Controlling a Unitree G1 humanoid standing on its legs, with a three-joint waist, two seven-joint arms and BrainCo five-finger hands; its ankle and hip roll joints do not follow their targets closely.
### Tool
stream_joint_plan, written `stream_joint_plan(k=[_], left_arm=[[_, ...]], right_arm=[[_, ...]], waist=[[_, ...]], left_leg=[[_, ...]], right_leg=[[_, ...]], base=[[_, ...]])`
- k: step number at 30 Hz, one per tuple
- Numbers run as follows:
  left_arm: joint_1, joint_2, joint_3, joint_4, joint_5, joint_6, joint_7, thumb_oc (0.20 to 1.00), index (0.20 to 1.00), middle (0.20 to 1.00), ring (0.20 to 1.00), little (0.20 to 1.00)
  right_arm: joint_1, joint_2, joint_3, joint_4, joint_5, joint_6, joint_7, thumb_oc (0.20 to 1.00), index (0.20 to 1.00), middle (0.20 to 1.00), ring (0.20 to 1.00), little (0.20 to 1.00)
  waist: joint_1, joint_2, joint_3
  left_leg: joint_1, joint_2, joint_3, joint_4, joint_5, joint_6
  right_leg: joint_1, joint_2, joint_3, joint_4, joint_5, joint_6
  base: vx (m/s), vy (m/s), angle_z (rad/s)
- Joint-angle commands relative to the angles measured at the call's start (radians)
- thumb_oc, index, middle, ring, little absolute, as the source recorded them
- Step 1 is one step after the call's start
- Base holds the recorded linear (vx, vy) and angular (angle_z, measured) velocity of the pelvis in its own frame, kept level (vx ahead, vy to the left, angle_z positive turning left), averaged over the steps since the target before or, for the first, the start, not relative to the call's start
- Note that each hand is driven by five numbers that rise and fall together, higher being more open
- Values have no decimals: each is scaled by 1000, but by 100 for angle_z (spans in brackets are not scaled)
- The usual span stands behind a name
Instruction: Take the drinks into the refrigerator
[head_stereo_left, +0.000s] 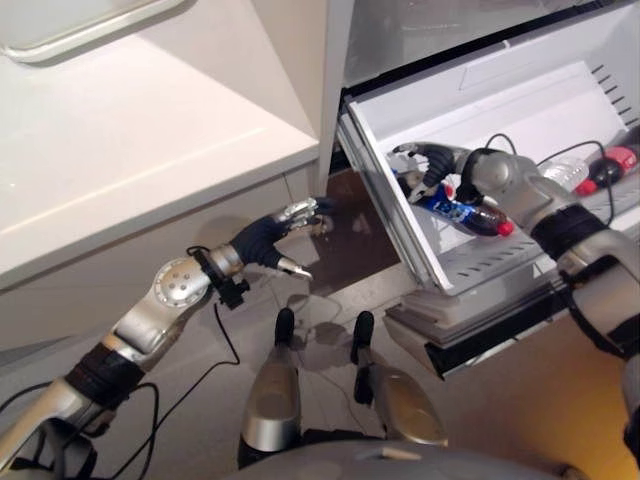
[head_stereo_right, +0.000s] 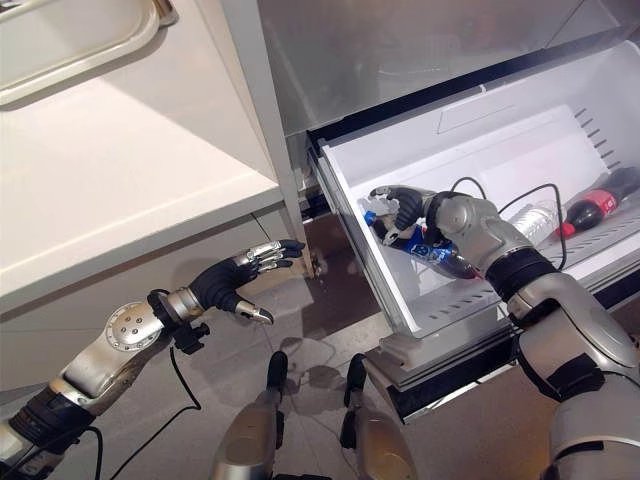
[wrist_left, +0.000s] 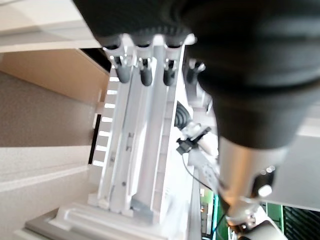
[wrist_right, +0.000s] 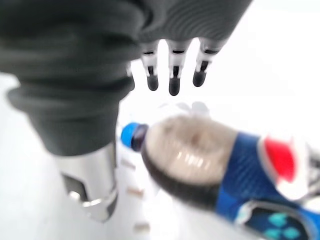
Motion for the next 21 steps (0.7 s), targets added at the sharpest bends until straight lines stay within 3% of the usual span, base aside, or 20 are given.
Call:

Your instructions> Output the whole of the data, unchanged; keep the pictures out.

Written response>
Controlling a Unitree G1 humanoid standing on its legs, with a three-joint waist, two seven-joint arms and BrainCo five-finger hands; its ankle and hip roll joints do not follow their targets closely.
### Tool
stream_joint_plan, written `stream_joint_plan(k=[_], left_arm=[[_, ...]], right_arm=[[_, ...]], waist=[[_, ...]], left_leg=[[_, ...]], right_leg=[[_, ...]], base=[[_, ...]])`
- k: step number at 30 Hz, one per tuple
- Numbers run as follows:
  left_arm: joint_1, joint_2, joint_3, joint_4, joint_5, joint_6, joint_7, thumb_oc (0.20 to 1.00), index (0.20 to 1.00), middle (0.20 to 1.00), ring (0.20 to 1.00), little (0.20 to 1.00)
  right_arm: joint_1, joint_2, joint_3, joint_4, joint_5, joint_6, joint_7, thumb_oc (0.20 to 1.00), index (0.20 to 1.00), middle (0.20 to 1.00), ring (0.20 to 1.00), little (0.20 to 1.00)
  waist: joint_1, joint_2, joint_3
  left_leg: joint_1, joint_2, joint_3, joint_4, joint_5, joint_6
  right_leg: joint_1, joint_2, joint_3, joint_4, joint_5, joint_6
  base: vx (m/s), vy (m/s), angle_z (rad/s)
- Joint-angle commands relative to the angles measured at the call's start (radians)
- thumb_oc, index, middle, ring, little absolute, as the source recorded them
- Step 1 is one step after the call's start
- Base holds the recorded linear (vx, vy) and angular (angle_z, measured) velocity of the pelvis in its own frame, kept level (vx ahead, vy to the left, angle_z positive turning left), averaged over the steps since the target before or, for the first, the start, not relative to the call's start
- Note that each hand is driven by five numbers that rise and fall together, higher being more open
- Values have no decimals: each is scaled by 1000, but by 100 for angle_z (spans in brackets are not scaled)
- The usual span stands behind a name
Instruction: Take the drinks into the refrigerator
[head_stereo_left, +0.000s] 
[head_stereo_right, +0.000s] 
[wrist_left, +0.000s] 
[wrist_right, +0.000s] 
Motion for the next 21 steps (0.7 s), targets added at the sharpest bends until straight lines stay within 3% of the usual span, base aside, or 20 are given.
Call:

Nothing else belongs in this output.